YOUR ASSIGNMENT
Every line with "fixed" in it should be copied from the data.

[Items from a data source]
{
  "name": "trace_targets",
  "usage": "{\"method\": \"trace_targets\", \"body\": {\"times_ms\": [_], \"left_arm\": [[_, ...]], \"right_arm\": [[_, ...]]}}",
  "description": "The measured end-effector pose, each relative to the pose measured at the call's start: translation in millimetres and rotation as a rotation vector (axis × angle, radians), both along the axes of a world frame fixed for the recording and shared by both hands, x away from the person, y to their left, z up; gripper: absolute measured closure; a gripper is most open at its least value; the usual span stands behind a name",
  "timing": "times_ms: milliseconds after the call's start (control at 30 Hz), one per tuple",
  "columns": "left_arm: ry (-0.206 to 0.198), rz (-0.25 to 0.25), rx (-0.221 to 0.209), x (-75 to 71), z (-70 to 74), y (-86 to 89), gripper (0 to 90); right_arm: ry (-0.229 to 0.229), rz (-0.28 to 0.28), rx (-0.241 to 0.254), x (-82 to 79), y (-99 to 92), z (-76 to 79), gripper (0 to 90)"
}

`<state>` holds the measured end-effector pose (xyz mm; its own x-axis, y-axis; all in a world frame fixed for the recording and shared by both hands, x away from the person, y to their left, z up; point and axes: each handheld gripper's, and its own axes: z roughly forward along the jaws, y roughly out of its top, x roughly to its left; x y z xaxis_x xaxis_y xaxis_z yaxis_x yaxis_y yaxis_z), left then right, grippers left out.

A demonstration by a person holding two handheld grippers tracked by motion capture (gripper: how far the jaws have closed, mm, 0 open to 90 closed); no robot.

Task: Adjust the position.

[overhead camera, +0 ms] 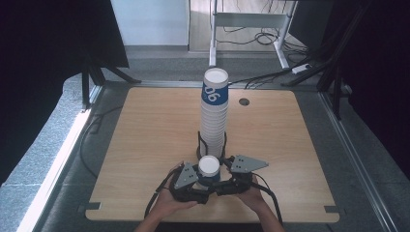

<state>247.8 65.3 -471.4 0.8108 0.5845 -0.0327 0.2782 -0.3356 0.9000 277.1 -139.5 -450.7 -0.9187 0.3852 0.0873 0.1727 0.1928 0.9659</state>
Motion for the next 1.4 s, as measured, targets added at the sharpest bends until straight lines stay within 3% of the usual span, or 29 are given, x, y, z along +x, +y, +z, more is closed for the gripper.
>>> {"method": "trace_targets", "body": {"times_ms": [300, 667, 800, 1133, 1400], "left_arm": [[-0.011, 0.002, 0.029, 0.9, -1.7, 0.4, 19.9], [-0.042, 0.038, 0.135, 2.7, -3.7, 1.3, 20.0], [-0.061, 0.06, 0.185, 3.0, -1.9, 2.7, 20.0], [-0.138, 0.128, 0.384, 0.0, -1.2, -2.3, 20.0], [-0.179, 0.105, 0.476, -6.3, -2.6, -12.2, 19.9]], "right_arm": [[0.02, -0.007, -0.01, 2.3, 0.6, -2.1, 23.1], [0.016, -0.045, 0.025, 3.4, -18.6, 10.9, 19.3], [0.023, -0.043, 0.026, 3.3, -24.5, 13.4, 18.5], [0.058, -0.036, -0.007, 5.6, -22.9, 5.7, 14.7], [0.088, -0.03, -0.027, 8.8, -16.3, -3.0, 13.6]]}}
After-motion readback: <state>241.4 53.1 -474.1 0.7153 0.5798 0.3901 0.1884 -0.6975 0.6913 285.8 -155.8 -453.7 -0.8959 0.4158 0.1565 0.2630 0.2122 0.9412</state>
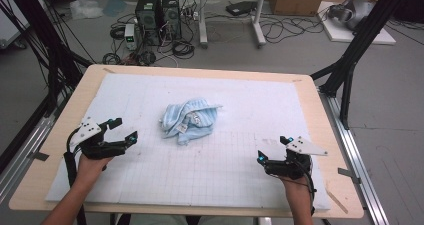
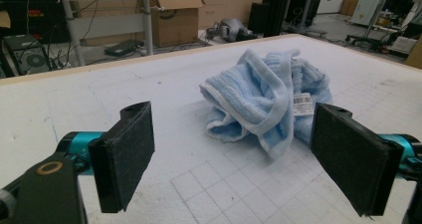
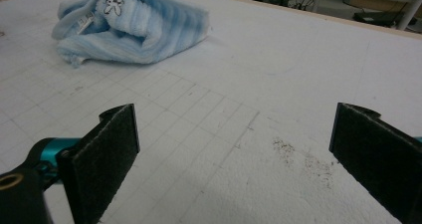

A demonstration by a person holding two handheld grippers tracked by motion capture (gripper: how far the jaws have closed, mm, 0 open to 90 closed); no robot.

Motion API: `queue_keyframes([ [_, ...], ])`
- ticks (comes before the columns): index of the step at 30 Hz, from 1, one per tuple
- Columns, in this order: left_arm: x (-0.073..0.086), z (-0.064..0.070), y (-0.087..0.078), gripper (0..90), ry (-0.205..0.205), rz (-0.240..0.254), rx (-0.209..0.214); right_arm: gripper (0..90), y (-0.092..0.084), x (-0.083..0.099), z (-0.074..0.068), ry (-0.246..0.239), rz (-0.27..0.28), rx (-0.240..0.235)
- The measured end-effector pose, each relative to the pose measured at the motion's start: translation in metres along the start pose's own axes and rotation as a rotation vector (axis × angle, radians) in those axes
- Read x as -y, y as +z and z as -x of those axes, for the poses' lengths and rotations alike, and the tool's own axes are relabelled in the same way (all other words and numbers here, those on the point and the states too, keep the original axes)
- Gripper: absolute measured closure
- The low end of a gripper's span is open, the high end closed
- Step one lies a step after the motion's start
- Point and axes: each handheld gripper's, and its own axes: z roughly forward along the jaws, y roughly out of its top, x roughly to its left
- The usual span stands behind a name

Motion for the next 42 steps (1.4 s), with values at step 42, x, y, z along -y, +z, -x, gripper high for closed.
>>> queue_keyframes([
  [42,-0.038,0.012,0.070,17.4,0.016,-0.155,0.122,4.4,0.007,0.001,-0.008,0.016,-0.017,-0.012],
])
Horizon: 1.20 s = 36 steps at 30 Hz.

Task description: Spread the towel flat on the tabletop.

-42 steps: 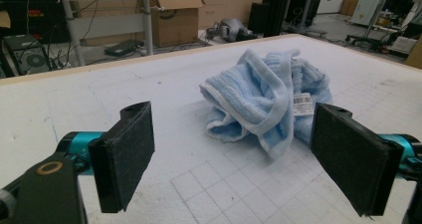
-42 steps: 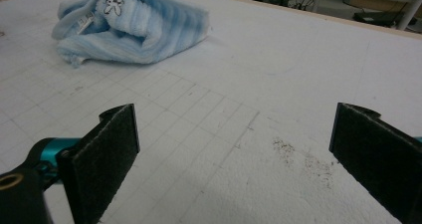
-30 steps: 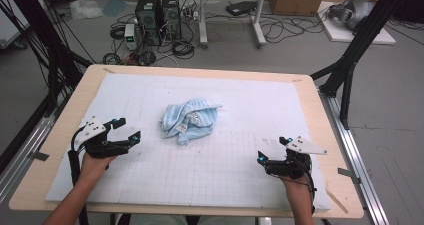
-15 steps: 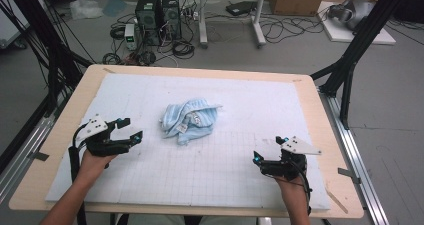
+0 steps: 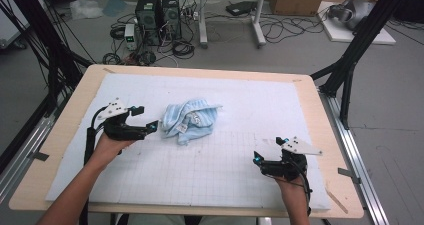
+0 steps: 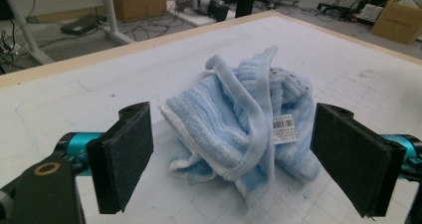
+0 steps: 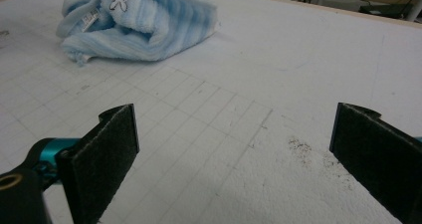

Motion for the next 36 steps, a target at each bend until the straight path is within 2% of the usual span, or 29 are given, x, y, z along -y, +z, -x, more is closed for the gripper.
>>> queue_keyframes([
  [1,0.000,0.000,0.000,17.4,0.000,0.000,0.000,4.4,0.000,0.000,0.000,0.000,0.000,0.000],
  [3,0.000,0.004,0.011,17.6,0.001,-0.035,-0.005,4.4,0.000,0.000,-0.001,0.000,-0.002,-0.001],
  [4,0.001,0.009,0.021,19.4,0.028,-0.081,0.003,4.4,0.000,0.000,-0.001,-0.006,-0.001,0.000],
  [5,0.003,0.012,0.026,20.4,0.040,-0.105,0.006,4.4,0.001,0.000,-0.001,-0.002,-0.001,-0.002],
  [6,0.003,0.012,0.026,22.3,0.040,-0.105,0.006,4.4,0.001,0.000,-0.001,-0.004,-0.003,-0.003],
  [7,0.004,0.013,0.030,25.1,0.046,-0.124,0.011,4.4,0.001,0.000,-0.001,-0.003,-0.005,-0.005],
  [8,0.009,0.015,0.039,27.7,0.058,-0.170,0.028,4.4,0.001,0.000,-0.001,-0.005,-0.007,-0.005],
  [9,0.009,0.015,0.039,30.3,0.058,-0.170,0.028,4.4,0.002,0.000,-0.002,-0.007,-0.011,-0.006],
  [10,0.014,0.015,0.048,32.3,0.063,-0.224,0.035,4.4,0.002,0.000,-0.002,-0.007,-0.010,-0.007],
  [11,0.014,0.015,0.048,34.0,0.063,-0.224,0.035,4.4,0.002,0.000,-0.002,-0.007,-0.010,-0.007],
  [12,0.019,0.017,0.056,35.9,0.077,-0.268,0.038,4.4,0.003,0.000,-0.003,-0.012,-0.014,-0.011],
  [14,0.021,0.018,0.059,39.6,0.092,-0.285,0.035,4.4,0.004,0.000,-0.003,-0.012,-0.016,-0.014],
  [16,0.025,0.021,0.065,45.6,0.124,-0.325,0.031,4.4,0.005,-0.001,-0.003,-0.014,-0.018,-0.016],
  [17,0.025,0.021,0.065,50.5,0.124,-0.325,0.031,4.4,0.006,-0.001,-0.004,-0.014,-0.019,-0.017],
  [18,0.027,0.021,0.067,56.4,0.151,-0.335,0.023,4.4,0.007,-0.001,-0.004,-0.012,-0.020,-0.021],
  [19,0.027,0.021,0.067,64.2,0.151,-0.335,0.023,4.4,0.007,-0.001,-0.005,-0.015,-0.021,-0.022],
  [20,0.026,0.020,0.064,73.8,0.155,-0.322,0.042,4.4,0.009,-0.001,-0.005,-0.018,-0.022,-0.025],
  [22,0.024,0.019,0.061,79.6,0.153,-0.301,0.052,4.4,0.012,-0.002,-0.007,-0.024,-0.028,-0.031],
  [26,0.015,0.019,0.051,80.8,0.125,-0.210,0.090,4.4,0.024,-0.006,-0.011,-0.028,-0.045,-0.053],
  [27,0.015,0.019,0.051,80.8,0.125,-0.210,0.090,4.4,0.024,-0.006,-0.011,-0.028,-0.045,-0.053],
  [28,0.012,0.019,0.048,80.8,0.112,-0.182,0.101,4.5,0.033,-0.010,-0.015,-0.035,-0.058,-0.069],
  [29,0.007,0.019,0.042,80.8,0.087,-0.124,0.121,4.4,0.037,-0.012,-0.019,-0.039,-0.069,-0.078],
  [30,0.005,0.018,0.040,80.8,0.079,-0.107,0.127,4.4,0.043,-0.014,-0.022,-0.050,-0.080,-0.089],
  [31,0.005,0.018,0.040,80.8,0.079,-0.107,0.127,4.4,0.049,-0.017,-0.025,-0.060,-0.094,-0.093],
  [32,0.002,0.017,0.037,80.8,0.062,-0.085,0.138,4.4,0.057,-0.019,-0.028,-0.064,-0.102,-0.106],
  [36,0.001,0.019,0.033,80.7,0.063,-0.080,0.160,4.7,0.090,-0.034,-0.043,-0.099,-0.128,-0.131],
])
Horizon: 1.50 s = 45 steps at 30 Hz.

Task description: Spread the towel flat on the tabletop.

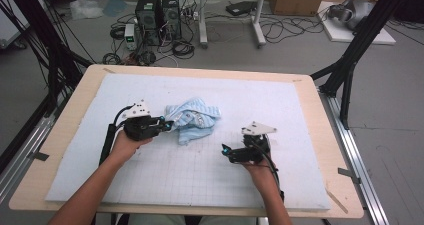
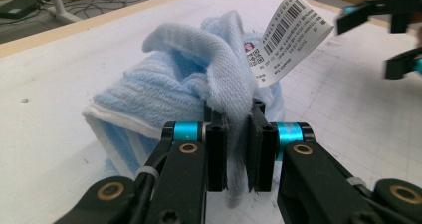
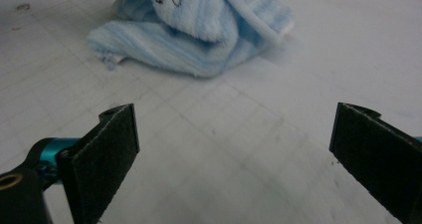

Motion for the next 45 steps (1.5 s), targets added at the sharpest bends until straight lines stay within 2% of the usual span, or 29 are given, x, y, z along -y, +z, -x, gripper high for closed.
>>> queue_keyframes([
  [2,-0.002,0.003,-0.003,80.7,0.011,0.006,0.014,9.4,0.014,-0.012,-0.004,-0.022,0.011,0.008],
  [4,-0.004,0.007,-0.006,80.7,0.026,0.010,0.020,24.9,0.026,-0.023,-0.004,-0.050,0.025,0.001],
  [6,-0.005,0.009,-0.009,80.6,0.035,0.006,0.025,35.5,0.036,-0.033,-0.002,-0.069,0.042,0.010],
  [8,-0.004,0.011,-0.012,80.6,0.039,0.007,0.026,39.1,0.045,-0.042,0.000,-0.073,0.038,0.018],
  [13,-0.002,0.013,-0.016,80.6,0.050,0.008,0.048,39.4,0.061,-0.059,-0.001,-0.159,0.003,0.074],
  [16,0.003,0.015,-0.019,80.6,0.060,0.001,0.074,43.3,0.072,-0.064,-0.003,-0.190,-0.030,0.049],
  [17,0.004,0.016,-0.019,80.6,0.058,0.004,0.082,50.3,0.076,-0.065,-0.005,-0.189,-0.045,0.032],
  [19,0.008,0.017,-0.022,80.6,0.057,-0.001,0.088,75.2,0.077,-0.065,-0.008,-0.213,-0.067,0.003],
  [20,0.010,0.018,-0.022,80.5,0.050,-0.003,0.093,82.7,0.076,-0.066,-0.010,-0.224,-0.065,0.008],
  [21,0.012,0.017,-0.024,80.2,0.045,-0.005,0.097,85.7,0.073,-0.066,-0.011,-0.225,-0.065,0.010],
  [25,0.019,0.016,-0.027,76.2,0.023,-0.007,0.111,86.2,0.060,-0.063,-0.012,-0.217,-0.040,-0.006],
  [26,0.021,0.014,-0.029,74.7,0.008,-0.005,0.116,86.3,0.047,-0.058,-0.012,-0.222,-0.025,-0.011],
  [28,0.021,0.012,-0.032,69.9,-0.014,0.011,0.112,86.2,0.034,-0.051,-0.010,-0.219,-0.025,-0.019],
  [30,0.020,0.010,-0.036,68.8,-0.029,0.033,0.106,86.3,0.019,-0.042,-0.008,-0.225,-0.011,-0.013],
  [34,0.020,0.008,-0.038,69.7,-0.029,0.049,0.086,86.3,-0.007,-0.024,-0.007,-0.229,-0.014,-0.011],
  [35,0.020,0.007,-0.039,69.7,-0.030,0.051,0.080,86.3,-0.007,-0.024,-0.007,-0.229,-0.014,-0.011],
  [36,0.019,0.006,-0.041,71.0,-0.031,0.059,0.072,86.3,-0.018,-0.015,-0.008,-0.236,-0.014,-0.004],
  [37,0.019,0.006,-0.041,72.2,-0.031,0.059,0.072,86.3,-0.018,-0.015,-0.008,-0.236,-0.014,-0.004],
  [38,0.019,0.006,-0.041,73.7,-0.030,0.063,0.068,86.3,-0.030,-0.005,-0.009,-0.238,-0.007,-0.007],
  [41,0.019,0.006,-0.040,74.7,-0.023,0.065,0.061,86.3,-0.042,0.010,-0.008,-0.238,-0.028,-0.002],
  [45,0.019,0.010,-0.035,65.7,-0.013,0.039,0.069,86.3,-0.056,0.027,-0.005,-0.237,-0.064,0.018],
])
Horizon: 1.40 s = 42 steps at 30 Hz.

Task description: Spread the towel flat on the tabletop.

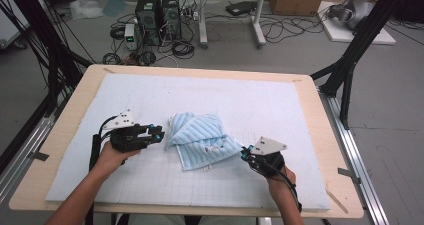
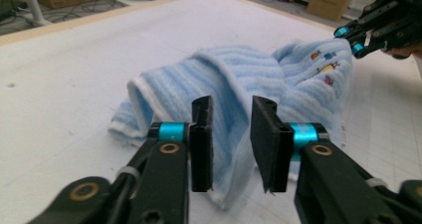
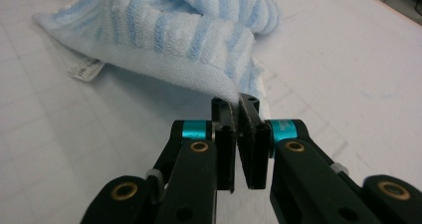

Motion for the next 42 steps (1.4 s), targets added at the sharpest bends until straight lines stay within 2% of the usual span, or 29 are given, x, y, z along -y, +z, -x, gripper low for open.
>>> queue_keyframes([
  [1,0.000,0.002,0.003,61.9,-0.001,-0.010,0.006,86.3,-0.005,0.003,0.000,-0.002,-0.001,0.002],
  [2,0.001,0.004,0.006,61.9,-0.003,-0.017,0.008,86.3,-0.005,0.003,0.000,-0.002,-0.001,0.002],
  [3,0.001,0.006,0.009,56.5,0.000,-0.025,0.011,86.2,-0.014,0.008,-0.001,-0.006,-0.006,0.008],
  [5,0.001,0.012,0.023,49.5,0.004,-0.053,0.029,84.9,-0.021,0.014,-0.003,-0.025,-0.032,0.011],
  [6,0.001,0.016,0.028,48.6,0.015,-0.061,0.045,77.6,-0.024,0.017,-0.004,-0.023,-0.051,0.017],
  [8,0.001,0.024,0.039,45.6,0.027,-0.080,0.078,65.6,-0.029,0.024,-0.002,0.023,-0.040,0.034],
  [9,0.001,0.028,0.044,44.3,0.033,-0.088,0.094,61.7,-0.034,0.026,0.000,0.066,-0.019,0.038],
  [11,0.000,0.034,0.053,44.3,0.064,-0.110,0.094,54.1,-0.042,0.026,0.004,0.106,0.027,0.055],
  [13,0.001,0.037,0.061,44.6,0.077,-0.135,0.078,49.3,-0.047,0.024,0.008,0.137,0.055,0.072],
  [15,0.002,0.037,0.068,48.7,0.085,-0.166,0.039,46.2,-0.046,0.021,0.010,0.162,0.084,0.069],
  [17,0.004,0.035,0.073,56.2,0.089,-0.190,0.023,42.9,-0.038,0.016,0.009,0.173,0.100,0.056],
  [19,0.004,0.035,0.075,72.3,0.095,-0.200,0.008,40.7,-0.025,0.007,0.006,0.183,0.104,0.027],
  [20,0.002,0.033,0.075,78.6,0.095,-0.183,-0.012,40.4,-0.016,0.002,0.005,0.184,0.106,0.011],
  [21,0.000,0.031,0.074,82.5,0.088,-0.165,-0.026,40.4,-0.008,-0.003,0.004,0.185,0.107,-0.009],
  [23,-0.005,0.025,0.070,84.6,0.061,-0.136,-0.049,40.8,0.012,-0.015,0.001,0.177,0.102,-0.041],
  [25,-0.008,0.022,0.068,85.2,0.045,-0.118,-0.064,42.8,0.033,-0.024,-0.002,0.164,0.072,-0.069],
  [27,-0.014,0.012,0.062,85.4,0.020,-0.089,-0.098,45.4,0.050,-0.031,-0.006,0.159,0.030,-0.105],
  [29,-0.014,0.009,0.060,85.6,0.007,-0.075,-0.109,49.2,0.061,-0.035,-0.011,0.147,0.006,-0.122],
  [30,-0.012,0.002,0.058,85.7,-0.019,-0.075,-0.131,51.5,0.064,-0.036,-0.012,0.134,-0.002,-0.130],
  [31,-0.012,0.002,0.058,85.7,-0.019,-0.075,-0.131,54.1,0.066,-0.036,-0.014,0.133,-0.010,-0.140],
  [32,-0.011,-0.003,0.056,85.8,-0.035,-0.080,-0.163,57.4,0.068,-0.036,-0.015,0.131,-0.018,-0.147],
  [34,-0.010,-0.007,0.055,86.0,-0.039,-0.092,-0.213,62.3,0.069,-0.035,-0.017,0.129,-0.039,-0.166],
  [37,-0.009,-0.013,0.054,86.1,-0.055,-0.081,-0.263,71.5,0.072,-0.033,-0.021,0.124,-0.075,-0.197],
  [38,-0.009,-0.013,0.054,86.1,-0.055,-0.081,-0.263,73.8,0.072,-0.031,-0.023,0.116,-0.082,-0.211],
  [40,-0.010,-0.022,0.050,86.1,-0.086,-0.079,-0.281,76.7,0.071,-0.031,-0.026,0.113,-0.083,-0.236],
  [42,-0.015,-0.026,0.047,86.1,-0.082,-0.068,-0.289,79.0,0.070,-0.030,-0.028,0.110,-0.084,-0.261],
])
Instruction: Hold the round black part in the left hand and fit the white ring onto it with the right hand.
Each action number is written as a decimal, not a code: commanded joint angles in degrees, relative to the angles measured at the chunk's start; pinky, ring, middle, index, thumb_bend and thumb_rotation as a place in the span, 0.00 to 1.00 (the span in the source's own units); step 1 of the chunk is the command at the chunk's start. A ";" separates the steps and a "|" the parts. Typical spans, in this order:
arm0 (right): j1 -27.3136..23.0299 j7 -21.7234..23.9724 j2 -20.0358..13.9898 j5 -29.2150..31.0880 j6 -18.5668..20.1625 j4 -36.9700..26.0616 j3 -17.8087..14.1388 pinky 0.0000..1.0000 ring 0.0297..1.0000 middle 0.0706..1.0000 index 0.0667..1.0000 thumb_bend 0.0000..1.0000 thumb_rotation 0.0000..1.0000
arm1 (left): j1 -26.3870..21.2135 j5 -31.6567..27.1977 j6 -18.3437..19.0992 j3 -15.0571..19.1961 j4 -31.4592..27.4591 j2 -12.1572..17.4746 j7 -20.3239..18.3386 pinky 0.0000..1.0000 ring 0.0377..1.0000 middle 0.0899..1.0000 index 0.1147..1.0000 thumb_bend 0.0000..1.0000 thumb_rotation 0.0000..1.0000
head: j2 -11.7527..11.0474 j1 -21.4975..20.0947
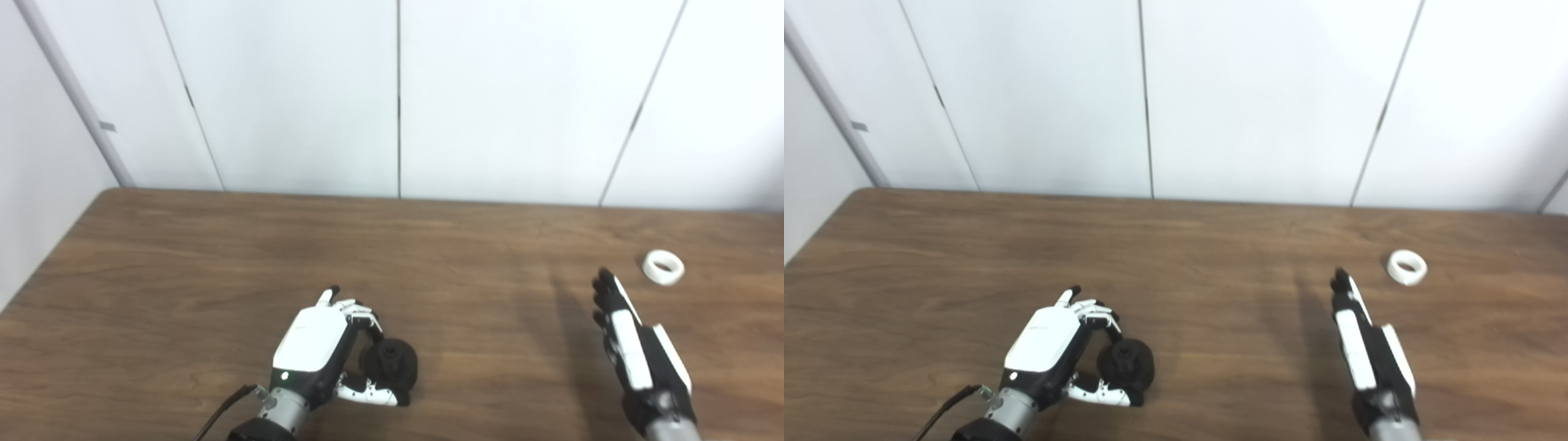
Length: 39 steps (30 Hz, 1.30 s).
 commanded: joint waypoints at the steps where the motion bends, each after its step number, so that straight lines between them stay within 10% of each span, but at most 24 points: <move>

ANSWER BELOW
  "description": "The measured end-effector pose, each relative to the pose measured at the call's start: translation in millimetres and rotation as a rotation vector (axis × angle, radians), both along the axes of a world frame fixed for the recording and shared by both hands, x away from the person, y to their left, z up; gripper: absolute measured closure; a gripper is most open at its least value; the usual span stands behind a name",
`<state>` holds the measured end-effector pose (xyz mm; its own x-axis, y-axis; all in a world frame fixed for the recording and shared by both hands, x away from the person, y to their left, z up; point and axes: each handheld gripper's, and its own axes: z roughly forward along the jaws, y roughly out of its top, x roughly to its left; x y z xaxis_x xaxis_y xaxis_z yaxis_x yaxis_y yaxis_z), left then right, grippers left out.

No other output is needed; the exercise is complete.